The facts are more mundane but still damning. There’s zero public evidence she personally negotiated tanker deals or cut side agreements with Russia, China, Mexico, or anyone else. What she did was use her official position as a member of Congress to tour the island, meet regime officials, and then come home to lobby aggressively for lifting the exact sanctions designed to starve the dictatorship of resources. She’s not secretly chartering ships. She’s publicly cheerleading for the oil to keep flowing from wherever it can—foreign governments included—while the administration tries to keep the noose tight. That’s not logistics; it’s political warfare against America First enforcement.

The Sanctions She’s Attacking Actually Work

Cuba’s regime has been a parasitic sore on the hemisphere for decades. The oil blockade isn’t some random cruelty—it’s leverage. The communists rely on cheap foreign fuel to keep the lights on and the secret police paid.
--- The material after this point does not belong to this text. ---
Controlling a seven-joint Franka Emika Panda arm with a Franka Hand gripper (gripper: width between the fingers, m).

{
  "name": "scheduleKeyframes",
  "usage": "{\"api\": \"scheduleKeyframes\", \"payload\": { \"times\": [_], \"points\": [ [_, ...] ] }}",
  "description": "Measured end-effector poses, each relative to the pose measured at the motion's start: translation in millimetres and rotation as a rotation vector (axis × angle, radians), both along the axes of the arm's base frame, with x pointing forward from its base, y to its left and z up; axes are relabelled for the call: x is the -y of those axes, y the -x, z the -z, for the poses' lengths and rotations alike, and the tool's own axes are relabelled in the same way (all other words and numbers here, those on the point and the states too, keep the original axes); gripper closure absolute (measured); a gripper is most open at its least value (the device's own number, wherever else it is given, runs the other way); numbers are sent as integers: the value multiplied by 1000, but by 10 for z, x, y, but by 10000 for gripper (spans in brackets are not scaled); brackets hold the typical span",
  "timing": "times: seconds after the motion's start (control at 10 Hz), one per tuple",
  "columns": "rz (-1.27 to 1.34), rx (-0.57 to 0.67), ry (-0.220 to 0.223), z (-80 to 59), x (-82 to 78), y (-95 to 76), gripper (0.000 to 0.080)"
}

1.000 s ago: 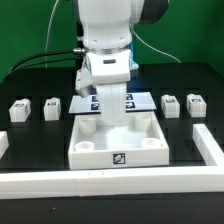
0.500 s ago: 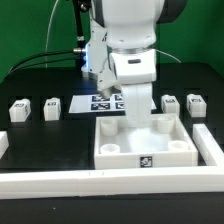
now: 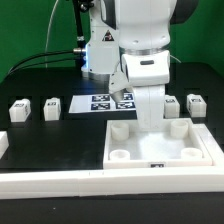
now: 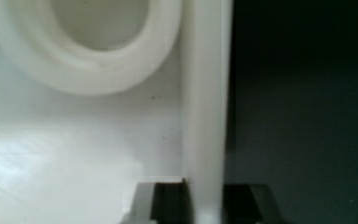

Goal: Assemble one leg

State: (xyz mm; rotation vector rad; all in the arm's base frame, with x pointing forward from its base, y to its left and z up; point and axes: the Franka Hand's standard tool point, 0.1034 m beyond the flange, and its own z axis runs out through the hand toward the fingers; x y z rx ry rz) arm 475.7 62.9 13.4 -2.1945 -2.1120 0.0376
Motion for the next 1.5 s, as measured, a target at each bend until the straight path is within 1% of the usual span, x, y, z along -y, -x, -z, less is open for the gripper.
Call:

Cut that off and the system starts to crack. Blackouts, shuttered businesses, canceled schools, and halted cancer treatments aren’t American inventions; they’re the predictable result of a bankrupt ideology that can’t feed its own people. Jayapal’s delegation conveniently ignored the regime’s own failures, the political prisoners, and the fact that every past loosening of pressure just gave the dictatorship more oxygen to survive.

Her push for “dialogue” and “permanent solutions” is the same failed script that turned Cuba into a Soviet client state, then a Venezuelan welfare case, and now a beggar for Russian tankers. The Trump administration’s policy is simple: no more free rides for tyrants on America’s doorstep. Jayapal wants the opposite—open the spigot and pretend the suffering is our fault.
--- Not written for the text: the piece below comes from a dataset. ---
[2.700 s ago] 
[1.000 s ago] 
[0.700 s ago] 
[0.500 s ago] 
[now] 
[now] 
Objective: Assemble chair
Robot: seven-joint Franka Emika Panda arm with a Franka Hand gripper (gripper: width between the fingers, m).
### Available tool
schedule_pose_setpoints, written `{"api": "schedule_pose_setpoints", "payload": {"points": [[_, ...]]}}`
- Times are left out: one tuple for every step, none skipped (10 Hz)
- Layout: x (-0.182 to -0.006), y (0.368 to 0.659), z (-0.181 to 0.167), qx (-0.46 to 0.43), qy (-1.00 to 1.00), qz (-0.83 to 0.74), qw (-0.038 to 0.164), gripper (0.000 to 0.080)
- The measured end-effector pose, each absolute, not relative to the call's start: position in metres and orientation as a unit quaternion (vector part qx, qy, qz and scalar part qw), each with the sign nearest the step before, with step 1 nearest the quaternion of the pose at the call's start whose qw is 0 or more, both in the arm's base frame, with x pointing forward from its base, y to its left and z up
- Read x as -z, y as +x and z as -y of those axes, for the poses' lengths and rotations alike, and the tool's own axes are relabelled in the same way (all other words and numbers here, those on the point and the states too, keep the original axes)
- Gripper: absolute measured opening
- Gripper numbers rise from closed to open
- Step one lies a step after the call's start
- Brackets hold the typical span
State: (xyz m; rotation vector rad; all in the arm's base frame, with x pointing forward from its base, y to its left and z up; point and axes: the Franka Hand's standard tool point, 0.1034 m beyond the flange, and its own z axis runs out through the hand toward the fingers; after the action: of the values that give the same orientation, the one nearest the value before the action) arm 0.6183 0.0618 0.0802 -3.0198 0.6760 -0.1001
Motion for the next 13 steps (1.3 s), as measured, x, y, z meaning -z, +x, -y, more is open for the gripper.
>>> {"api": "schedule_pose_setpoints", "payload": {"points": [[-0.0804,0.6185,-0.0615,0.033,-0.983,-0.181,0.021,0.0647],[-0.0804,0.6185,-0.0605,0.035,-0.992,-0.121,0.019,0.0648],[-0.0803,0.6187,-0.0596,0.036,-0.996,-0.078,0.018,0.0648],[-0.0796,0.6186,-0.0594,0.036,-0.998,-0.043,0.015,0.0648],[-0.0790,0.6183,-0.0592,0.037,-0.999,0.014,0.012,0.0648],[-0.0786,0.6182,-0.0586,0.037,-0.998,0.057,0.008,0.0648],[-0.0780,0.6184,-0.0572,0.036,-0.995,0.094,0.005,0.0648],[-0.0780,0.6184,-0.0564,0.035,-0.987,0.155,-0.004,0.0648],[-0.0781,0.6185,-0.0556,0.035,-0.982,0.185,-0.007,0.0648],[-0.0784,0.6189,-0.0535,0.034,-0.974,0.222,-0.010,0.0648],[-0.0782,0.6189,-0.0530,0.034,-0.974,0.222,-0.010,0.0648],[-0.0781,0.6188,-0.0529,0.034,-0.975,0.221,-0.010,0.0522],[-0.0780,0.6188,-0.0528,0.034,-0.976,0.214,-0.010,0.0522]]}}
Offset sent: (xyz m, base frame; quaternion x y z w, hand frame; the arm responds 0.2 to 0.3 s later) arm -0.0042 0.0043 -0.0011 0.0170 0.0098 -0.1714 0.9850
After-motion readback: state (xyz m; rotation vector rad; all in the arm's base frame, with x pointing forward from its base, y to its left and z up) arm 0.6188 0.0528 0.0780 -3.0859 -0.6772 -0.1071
Is This Treason? Not Even Close—But It’s Still a Disgrace

Let’s be brutally honest about the big question. Treason is a specific constitutional crime: levying war against the United States or giving aid and comfort to its enemies. Cuba isn’t an enemy in the legal sense—no declaration of war, no active hostilities. Jayapal isn’t handing over military secrets or plotting sabotage. She’s a congresswoman using her platform to criticize policy, meet foreign leaders on a delegation, and advocate for change. That’s not treason. It’s protected speech, even if it’s stupid, naive, and actively harmful to American interests.

That said, it reeks of the same disloyalty that makes regular Americans sick of the Squad. Members of Congress swear an oath to the Constitution, not to foreign dictators. Lobbying to undermine sanctions while the executive branch enforces them crosses into territory that smells like the old Logan Act concerns—private citizens or officials meddling in foreign policy without authority. Nothing here rises to criminal charges based on the public record, but it sure exposes where her priorities lie: with Havana’s suffering propaganda over Washington’s leverage.

The America First Bottom Line

Jayapal’s Cuba circus isn’t about compassion. It’s about siding against the hard line that actually pressures bad regimes while the rest of us pay the price for weakness. The reports of her “working with foreign governments” boil down to public advocacy for more oil to flow from wherever—Russia, Latin America, anyone willing to defy the blockade. She’s not smuggling tankers herself, but she’s using her office to make it easier for others to do so.

This is why America First foreign policy exists: to stop pretending that communist holdouts are misunderstood victims and start treating them like the threats they are. Jayapal can keep touring Havana and writing letters. The rest of us see exactly what she’s doing—undermining the president to prop up a dictatorship that has never done anything but export misery. The blockade stays for a reason. The suffering in Cuba has one real cause, and it isn’t Washington. It’s the regime Jayapal refuses to hold accountable.